Однажды мне вздумалось пересчитать присутствующих. На это ушло время целого заседания: я сбивался и начинал сначала. В зале оказалось, вместе с конвоем, четыреста двадцать два человека. Эти четыреста двадцать два человека и глазели в то утро на мою мать, когда председатель по настоянию мэтра Габриэля осведомился:
— Не болел ли ваш сын в детстве менингитом?
Как будто ради этого стоило вызывать ее из Вандеи!
А ведь вопрос был задан таким тоном, словно в этой детали суть всего разбирательства, ключ к загадке. Я раскусил трюк, господин следователь. Да, трюк. Оба противника — обвинитель и защитник — постоянно придумывают такие вот дурацкие вопросы к свидетелям и добиваются ответа с настойчивостью, наводящей на мысль о каком-то тайном умысле.
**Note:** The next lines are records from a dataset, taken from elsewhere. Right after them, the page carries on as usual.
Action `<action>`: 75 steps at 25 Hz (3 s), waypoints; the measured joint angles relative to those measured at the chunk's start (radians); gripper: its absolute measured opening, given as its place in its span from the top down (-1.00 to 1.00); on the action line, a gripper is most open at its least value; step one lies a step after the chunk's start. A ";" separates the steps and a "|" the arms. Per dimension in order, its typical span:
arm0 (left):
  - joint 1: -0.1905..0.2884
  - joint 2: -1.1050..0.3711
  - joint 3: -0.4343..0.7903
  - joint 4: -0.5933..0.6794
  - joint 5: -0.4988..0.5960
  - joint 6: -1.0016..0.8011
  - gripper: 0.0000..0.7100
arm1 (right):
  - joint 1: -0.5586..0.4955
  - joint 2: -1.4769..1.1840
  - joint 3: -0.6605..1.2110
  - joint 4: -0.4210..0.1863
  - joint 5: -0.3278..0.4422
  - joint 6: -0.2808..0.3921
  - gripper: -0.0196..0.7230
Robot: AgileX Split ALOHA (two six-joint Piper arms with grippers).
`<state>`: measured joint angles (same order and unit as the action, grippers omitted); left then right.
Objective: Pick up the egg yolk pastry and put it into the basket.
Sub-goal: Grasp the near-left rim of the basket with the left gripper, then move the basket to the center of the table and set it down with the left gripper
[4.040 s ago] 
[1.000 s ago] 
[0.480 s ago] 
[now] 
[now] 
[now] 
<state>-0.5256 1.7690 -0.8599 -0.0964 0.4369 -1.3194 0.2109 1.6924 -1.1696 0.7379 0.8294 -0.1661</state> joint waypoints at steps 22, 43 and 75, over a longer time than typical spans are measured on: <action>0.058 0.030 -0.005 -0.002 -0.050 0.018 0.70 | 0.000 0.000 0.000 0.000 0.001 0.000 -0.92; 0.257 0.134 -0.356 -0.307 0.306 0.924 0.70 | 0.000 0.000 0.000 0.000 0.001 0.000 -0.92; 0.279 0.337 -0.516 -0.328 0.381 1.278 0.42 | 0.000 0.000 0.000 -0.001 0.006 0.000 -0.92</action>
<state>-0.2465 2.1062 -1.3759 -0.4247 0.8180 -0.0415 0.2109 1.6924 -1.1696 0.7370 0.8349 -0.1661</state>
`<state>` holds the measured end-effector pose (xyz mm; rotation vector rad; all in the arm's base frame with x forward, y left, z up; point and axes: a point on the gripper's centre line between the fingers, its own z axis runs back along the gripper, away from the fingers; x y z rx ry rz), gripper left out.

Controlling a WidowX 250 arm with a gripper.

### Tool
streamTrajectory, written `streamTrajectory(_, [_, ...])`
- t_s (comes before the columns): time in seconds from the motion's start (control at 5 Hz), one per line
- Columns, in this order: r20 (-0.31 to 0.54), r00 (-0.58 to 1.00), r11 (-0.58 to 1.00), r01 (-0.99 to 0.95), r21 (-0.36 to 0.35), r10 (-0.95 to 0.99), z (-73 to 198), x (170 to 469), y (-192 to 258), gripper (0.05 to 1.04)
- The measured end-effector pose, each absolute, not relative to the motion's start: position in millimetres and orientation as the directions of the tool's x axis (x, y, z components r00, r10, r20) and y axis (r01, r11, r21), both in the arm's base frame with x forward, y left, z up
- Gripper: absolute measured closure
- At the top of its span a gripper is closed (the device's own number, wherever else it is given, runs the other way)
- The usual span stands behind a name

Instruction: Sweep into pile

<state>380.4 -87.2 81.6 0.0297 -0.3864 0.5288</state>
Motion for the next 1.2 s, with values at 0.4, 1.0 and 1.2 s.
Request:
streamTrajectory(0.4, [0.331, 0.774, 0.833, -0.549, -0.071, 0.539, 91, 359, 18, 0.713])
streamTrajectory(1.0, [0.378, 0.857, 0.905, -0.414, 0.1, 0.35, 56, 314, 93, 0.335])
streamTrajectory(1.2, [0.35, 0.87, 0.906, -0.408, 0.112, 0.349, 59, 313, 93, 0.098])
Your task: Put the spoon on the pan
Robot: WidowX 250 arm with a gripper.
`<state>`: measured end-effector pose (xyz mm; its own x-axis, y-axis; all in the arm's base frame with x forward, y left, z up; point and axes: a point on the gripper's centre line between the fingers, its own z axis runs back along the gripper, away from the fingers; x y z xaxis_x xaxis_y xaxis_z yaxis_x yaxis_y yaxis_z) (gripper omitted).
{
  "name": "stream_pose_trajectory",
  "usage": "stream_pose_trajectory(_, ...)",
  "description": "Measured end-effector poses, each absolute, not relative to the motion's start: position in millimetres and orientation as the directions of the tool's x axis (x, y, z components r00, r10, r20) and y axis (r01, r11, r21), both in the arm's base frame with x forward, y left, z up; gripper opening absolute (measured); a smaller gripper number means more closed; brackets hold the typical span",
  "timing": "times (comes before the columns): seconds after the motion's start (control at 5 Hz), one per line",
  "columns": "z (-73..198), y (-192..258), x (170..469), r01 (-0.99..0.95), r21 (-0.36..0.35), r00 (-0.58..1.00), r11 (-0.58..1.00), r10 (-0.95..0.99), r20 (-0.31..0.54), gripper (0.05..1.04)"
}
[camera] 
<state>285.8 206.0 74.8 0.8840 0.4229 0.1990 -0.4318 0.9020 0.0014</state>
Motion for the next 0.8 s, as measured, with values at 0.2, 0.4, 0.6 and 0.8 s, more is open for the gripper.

Со своей скамьи я видел, как присяжные нахмурили брови и наморщили лбы, а некоторые даже принялись что-то записывать.
— Да, господин судья. Он был очень болен: я думала, что потеряю его.
— Будьте добры обращаться к господам присяжным.
Мне кажется, они вас не расслышали.
И мать тем же тоном послушно повторила:
— Да, господин судья. Он был очень болен, и я думала, что потеряю его.
— Не заметили вы изменений в характере вашего сына после болезни?
— Нет, господин судья.
— Председатель. Отвечайте не мне, а господам присяжным.
Выслушивать вопросы от одного и отвечать на них другим — для нее это было такой же непостижимой тайной, как литургия.
— Он не стал более вспыльчивым?
— Он всегда был кротким, как ягненок, господин председатель. В школе товарищи всегда колотили его. Он был сильнее, но боялся сделать им больно.
Почему заулыбался весь зал, включая журналистов, торопливо записывающих ее слова?
— Он был совсем как наш дворовый пес, тот тоже…
Тут мать внезапно смутилась, оробела и смолкла.
«Господи, только бы не навредить ему!» — наверняка молилась она про себя.
И по-прежнему стояла ко мне спиной.
— После женитьбы обвиняемого вы проживали с молодыми, не так ли?
— Конечно, господин судья.
— Повернитесь к господам присяжным — им плохо вас слышно.
— Конечно, господа присяжные.
— Брак был удачный?
— С какой стати ему было быть неудачным?
— Вы продолжали жить с сыном и после того, как он женился вторично, и до сих пор живете вместе с его второй женой. Господам присяжным небезынтересно узнать, были ли отношения подсудимого с нею такими же, как с первой?
— Простите?..
Бедная мама! Она не приучена к длинным фразам и к тому же стеснялась признаться, что туговата на ухо.
— Вел ли себя ваш сын, если вы предпочитаете это выражение, — вел ли себя ваш сын со своей второй женой так же, как с первой?
Подлецы! Вот теперь мать заплакала. Не из-за меня, не из-за моего преступления, а по причинам, никак не касавшимся суда. А ведь судьи так гордились своей проницательностью! Впивались глазами в старую плачущую женщину с таким видом, словно вот-вот вырвут у нее ключ к разгадке.
Но все объяснялось очень просто, господин следователь. При первой моей жене, неважной хозяйке, да и «размазне», как у нас выражаются, мать оставалась первым лицом в доме. При Арманде положение изменилось — вот и все. Арманда — женщина волевая, у нее свои вкусы.
Когда шестидесятилетнюю старуху внезапно отстраняют от привычных дел, когда ей не дают распоряжаться прислугой, хлопотать на кухне, возиться с детьми — это всегда чрезвычайно болезненно.